Set down each line of the listing below exactly as it is written.

COLLECTED MATERIAL: Begin

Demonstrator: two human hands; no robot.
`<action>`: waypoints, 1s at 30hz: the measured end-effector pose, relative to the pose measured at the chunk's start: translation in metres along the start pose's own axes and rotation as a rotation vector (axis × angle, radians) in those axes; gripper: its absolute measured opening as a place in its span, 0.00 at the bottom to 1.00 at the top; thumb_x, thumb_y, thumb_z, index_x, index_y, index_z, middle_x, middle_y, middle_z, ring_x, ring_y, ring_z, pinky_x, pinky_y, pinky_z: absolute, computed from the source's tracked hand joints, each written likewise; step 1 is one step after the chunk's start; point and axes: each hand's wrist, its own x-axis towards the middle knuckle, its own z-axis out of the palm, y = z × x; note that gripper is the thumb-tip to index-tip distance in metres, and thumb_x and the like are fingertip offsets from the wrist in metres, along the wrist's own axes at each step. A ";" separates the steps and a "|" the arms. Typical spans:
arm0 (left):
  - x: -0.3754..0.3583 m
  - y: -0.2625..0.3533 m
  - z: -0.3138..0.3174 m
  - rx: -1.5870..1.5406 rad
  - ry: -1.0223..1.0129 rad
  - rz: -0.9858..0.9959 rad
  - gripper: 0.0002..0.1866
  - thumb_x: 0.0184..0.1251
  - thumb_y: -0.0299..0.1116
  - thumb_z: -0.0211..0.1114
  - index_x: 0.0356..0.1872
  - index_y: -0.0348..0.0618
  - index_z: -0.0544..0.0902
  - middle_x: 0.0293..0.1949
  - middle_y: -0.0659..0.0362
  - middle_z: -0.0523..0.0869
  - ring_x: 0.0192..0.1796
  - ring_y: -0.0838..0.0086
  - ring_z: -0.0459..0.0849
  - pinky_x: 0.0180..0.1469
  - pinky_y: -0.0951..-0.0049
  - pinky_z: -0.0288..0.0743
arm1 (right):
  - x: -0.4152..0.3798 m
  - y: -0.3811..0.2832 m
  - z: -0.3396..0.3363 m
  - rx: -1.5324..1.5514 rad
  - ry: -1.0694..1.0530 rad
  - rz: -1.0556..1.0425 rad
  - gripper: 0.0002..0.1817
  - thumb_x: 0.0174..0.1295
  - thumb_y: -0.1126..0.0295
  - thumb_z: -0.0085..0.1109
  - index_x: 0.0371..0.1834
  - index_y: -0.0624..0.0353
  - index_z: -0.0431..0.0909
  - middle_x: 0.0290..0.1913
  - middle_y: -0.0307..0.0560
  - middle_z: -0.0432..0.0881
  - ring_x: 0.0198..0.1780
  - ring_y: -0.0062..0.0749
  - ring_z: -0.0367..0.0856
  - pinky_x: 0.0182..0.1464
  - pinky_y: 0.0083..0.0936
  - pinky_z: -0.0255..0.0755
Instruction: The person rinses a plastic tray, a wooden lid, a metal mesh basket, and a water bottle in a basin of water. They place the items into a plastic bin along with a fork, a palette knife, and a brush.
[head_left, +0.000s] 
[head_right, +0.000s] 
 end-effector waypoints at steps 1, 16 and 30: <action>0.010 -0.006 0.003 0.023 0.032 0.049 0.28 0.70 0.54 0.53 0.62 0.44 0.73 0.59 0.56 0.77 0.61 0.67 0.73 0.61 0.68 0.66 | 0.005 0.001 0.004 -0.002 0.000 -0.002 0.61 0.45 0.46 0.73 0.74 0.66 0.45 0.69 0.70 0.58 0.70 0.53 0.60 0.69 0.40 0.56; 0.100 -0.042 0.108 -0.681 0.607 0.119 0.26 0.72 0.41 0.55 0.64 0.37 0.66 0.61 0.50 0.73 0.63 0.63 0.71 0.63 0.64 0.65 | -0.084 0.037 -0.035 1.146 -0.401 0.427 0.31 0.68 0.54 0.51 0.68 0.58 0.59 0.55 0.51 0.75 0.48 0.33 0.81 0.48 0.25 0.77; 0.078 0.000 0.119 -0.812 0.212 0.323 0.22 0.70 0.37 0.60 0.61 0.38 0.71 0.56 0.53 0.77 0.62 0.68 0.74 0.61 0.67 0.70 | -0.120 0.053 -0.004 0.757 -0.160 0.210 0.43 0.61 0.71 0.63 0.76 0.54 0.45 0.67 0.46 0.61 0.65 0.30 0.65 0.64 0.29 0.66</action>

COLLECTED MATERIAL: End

▶ [EXERCISE SOLUTION]
Demonstrator: two human hands; no robot.
`<action>`: waypoints, 1s at 30hz: the measured end-effector pose, relative to the pose measured at the chunk's start: translation in metres along the start pose's own axes and rotation as a rotation vector (axis × angle, radians) in those axes; gripper: its absolute measured opening as a place in its span, 0.00 at the bottom to 1.00 at the top; thumb_x, thumb_y, thumb_z, index_x, index_y, index_z, middle_x, middle_y, middle_z, ring_x, ring_y, ring_z, pinky_x, pinky_y, pinky_z: absolute, computed from the source's tracked hand joints, each written likewise; step 1 is one step after the chunk's start; point and axes: each hand's wrist, its own x-axis towards the middle knuckle, its own z-axis out of the palm, y = z × x; note that gripper is the thumb-tip to index-tip distance in metres, and thumb_x and the like are fingertip offsets from the wrist in metres, along the wrist's own axes at each step. A ";" separates the steps and a "|" the arms. Typical spans:
arm0 (left):
  - x: -0.3754..0.3583 m
  - y: -0.2625..0.3533 m
  - z: -0.3138..0.3174 m
  - rx: -1.5870..1.5406 rad
  - ry: -1.0223..1.0129 rad
  - rz: -0.9858..0.9959 rad
  - gripper: 0.0002..0.1866
  - thumb_x: 0.0184..0.1251
  - thumb_y: -0.0299..0.1116
  - thumb_z: -0.0211..0.1114
  - index_x: 0.0356..0.1872
  - index_y: -0.0348..0.0618
  - index_z: -0.0544..0.0902
  - middle_x: 0.0293..0.1949
  - middle_y: -0.0659..0.0362
  - middle_z: -0.0523..0.0869
  - ring_x: 0.0192..0.1796
  - ring_y: -0.0838..0.0086
  - ring_z: -0.0459..0.0849
  - pinky_x: 0.0180..0.1469
  - pinky_y: -0.0951..-0.0049
  - pinky_z: -0.0288..0.0743
arm1 (right):
  - x: -0.4152..0.3798 m
  - y: -0.3811..0.2832 m
  - z: -0.3396..0.3363 m
  - rx: -1.5324..1.5514 rad
  - ry: -1.0694..1.0530 rad
  - rz: -1.0556..1.0425 rad
  - gripper: 0.0002..0.1817
  - thumb_x: 0.0174..0.1295
  - thumb_y: -0.1126..0.0295
  - thumb_z: -0.0085..0.1109
  - index_x: 0.0371..0.1834
  - index_y: -0.0624..0.0353
  - index_z: -0.0431..0.0909
  - middle_x: 0.0290..0.1913
  - middle_y: -0.0307..0.0560
  - middle_z: -0.0432..0.0881
  - ring_x: 0.0198..0.1780
  - ring_y: -0.0062..0.0749
  - ring_z: -0.0367..0.0856
  - pinky_x: 0.0182..0.1464
  - pinky_y: 0.0083..0.0936
  - pinky_z: -0.0255..0.0755
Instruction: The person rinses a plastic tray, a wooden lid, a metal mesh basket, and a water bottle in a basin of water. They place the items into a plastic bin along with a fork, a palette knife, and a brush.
[head_left, +0.000s] 
[head_right, +0.000s] 
 end-effector waypoints at steps 1, 16 and 30: <action>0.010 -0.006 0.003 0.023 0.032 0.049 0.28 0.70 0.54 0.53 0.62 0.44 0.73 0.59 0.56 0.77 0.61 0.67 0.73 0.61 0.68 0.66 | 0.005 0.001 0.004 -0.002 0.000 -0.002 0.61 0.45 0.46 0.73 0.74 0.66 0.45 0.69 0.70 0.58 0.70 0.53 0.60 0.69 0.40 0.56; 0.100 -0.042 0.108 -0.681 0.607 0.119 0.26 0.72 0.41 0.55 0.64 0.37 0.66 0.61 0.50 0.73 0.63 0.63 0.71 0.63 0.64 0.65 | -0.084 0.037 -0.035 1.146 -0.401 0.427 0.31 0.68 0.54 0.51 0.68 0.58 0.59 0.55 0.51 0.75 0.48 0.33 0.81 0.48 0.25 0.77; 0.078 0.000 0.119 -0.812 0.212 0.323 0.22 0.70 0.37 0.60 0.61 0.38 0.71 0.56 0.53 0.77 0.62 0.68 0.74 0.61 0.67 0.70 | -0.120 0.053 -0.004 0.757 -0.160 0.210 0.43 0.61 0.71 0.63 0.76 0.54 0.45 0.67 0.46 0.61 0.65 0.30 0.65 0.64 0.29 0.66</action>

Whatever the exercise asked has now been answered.